* REQUIRED WORK *
The listing below is the input. Say how many of its lines contain "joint", giving the number alone.

DATASET EXTRACT START

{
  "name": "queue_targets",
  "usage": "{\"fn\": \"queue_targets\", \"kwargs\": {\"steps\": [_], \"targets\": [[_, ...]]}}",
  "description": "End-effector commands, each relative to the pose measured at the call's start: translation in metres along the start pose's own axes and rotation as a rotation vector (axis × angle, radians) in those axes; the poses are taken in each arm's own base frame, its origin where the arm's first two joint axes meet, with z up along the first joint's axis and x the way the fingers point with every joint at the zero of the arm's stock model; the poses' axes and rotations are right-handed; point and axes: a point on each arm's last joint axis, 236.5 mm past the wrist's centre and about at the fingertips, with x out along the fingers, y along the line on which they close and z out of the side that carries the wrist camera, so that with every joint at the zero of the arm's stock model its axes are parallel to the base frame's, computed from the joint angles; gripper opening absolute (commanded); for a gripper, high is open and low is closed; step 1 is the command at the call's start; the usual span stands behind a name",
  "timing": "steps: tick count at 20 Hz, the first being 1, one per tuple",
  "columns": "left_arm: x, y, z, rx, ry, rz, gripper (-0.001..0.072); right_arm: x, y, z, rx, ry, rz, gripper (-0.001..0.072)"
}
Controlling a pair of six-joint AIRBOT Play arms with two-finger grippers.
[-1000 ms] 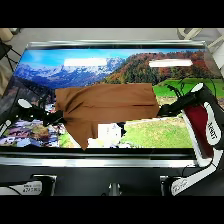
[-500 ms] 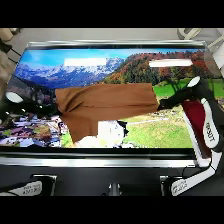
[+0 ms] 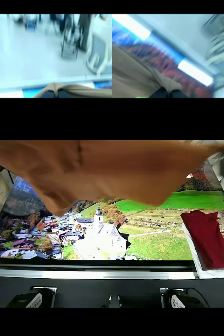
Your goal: Fold the shirts.
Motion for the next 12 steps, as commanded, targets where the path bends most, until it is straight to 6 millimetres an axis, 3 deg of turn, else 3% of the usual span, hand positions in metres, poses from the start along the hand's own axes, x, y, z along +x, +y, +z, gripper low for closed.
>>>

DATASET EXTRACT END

* ANSWER SPACE *
2